### Information supplied ###
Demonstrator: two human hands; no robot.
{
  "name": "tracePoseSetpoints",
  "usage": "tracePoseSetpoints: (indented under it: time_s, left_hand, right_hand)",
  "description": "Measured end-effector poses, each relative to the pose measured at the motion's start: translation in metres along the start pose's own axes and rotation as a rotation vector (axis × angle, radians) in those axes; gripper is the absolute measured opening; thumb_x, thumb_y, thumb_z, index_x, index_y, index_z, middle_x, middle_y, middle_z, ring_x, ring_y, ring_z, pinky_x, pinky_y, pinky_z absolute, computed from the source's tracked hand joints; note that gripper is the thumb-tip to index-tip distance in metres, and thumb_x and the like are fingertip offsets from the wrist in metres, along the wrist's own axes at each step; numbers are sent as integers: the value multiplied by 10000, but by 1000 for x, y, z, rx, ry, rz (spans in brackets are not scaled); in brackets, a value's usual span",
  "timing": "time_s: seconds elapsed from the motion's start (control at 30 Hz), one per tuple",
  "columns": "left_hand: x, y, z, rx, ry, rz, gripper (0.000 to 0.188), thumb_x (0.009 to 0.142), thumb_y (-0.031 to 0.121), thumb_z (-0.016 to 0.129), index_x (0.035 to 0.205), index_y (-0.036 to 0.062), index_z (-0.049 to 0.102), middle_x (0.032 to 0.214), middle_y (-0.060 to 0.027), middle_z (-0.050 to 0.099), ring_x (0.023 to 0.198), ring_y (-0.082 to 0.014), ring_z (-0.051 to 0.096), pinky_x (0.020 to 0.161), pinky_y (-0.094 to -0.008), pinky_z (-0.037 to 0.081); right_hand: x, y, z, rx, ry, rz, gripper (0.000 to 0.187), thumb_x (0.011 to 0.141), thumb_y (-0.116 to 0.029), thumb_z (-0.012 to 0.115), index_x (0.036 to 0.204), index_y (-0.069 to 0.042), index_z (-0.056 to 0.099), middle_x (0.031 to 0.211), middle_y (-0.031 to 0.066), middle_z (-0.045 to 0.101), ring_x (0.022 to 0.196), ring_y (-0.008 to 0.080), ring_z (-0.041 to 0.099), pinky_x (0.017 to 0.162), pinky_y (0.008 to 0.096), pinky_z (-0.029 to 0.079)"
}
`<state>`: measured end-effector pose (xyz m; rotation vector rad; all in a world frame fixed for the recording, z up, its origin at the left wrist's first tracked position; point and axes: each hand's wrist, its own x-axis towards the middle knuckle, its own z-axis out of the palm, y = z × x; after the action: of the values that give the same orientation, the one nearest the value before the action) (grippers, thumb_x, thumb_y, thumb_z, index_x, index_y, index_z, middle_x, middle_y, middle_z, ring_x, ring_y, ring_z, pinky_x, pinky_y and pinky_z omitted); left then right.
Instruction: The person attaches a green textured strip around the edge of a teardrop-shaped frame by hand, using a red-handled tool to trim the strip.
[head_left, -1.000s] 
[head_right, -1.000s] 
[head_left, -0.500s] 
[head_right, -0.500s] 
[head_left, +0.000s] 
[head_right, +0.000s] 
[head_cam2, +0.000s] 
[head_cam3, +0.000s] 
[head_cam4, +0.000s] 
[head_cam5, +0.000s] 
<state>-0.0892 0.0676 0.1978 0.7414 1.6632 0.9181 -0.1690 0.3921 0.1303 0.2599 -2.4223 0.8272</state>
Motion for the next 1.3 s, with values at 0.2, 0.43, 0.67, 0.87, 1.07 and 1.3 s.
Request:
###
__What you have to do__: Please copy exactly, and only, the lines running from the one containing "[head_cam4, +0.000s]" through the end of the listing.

__Response to this task__:
[head_cam4, +0.000s] 
[head_cam5, +0.000s] 
<state>-0.0892 0.0676 0.1978 0.7414 1.6632 0.9181 -0.1690 0.3921 0.1303 0.2599 -2.4223 0.8272</state>
Motion for the next 1.3 s, with values at 0.2, 0.43, 0.67, 0.87, 1.07 and 1.3 s.
Request:

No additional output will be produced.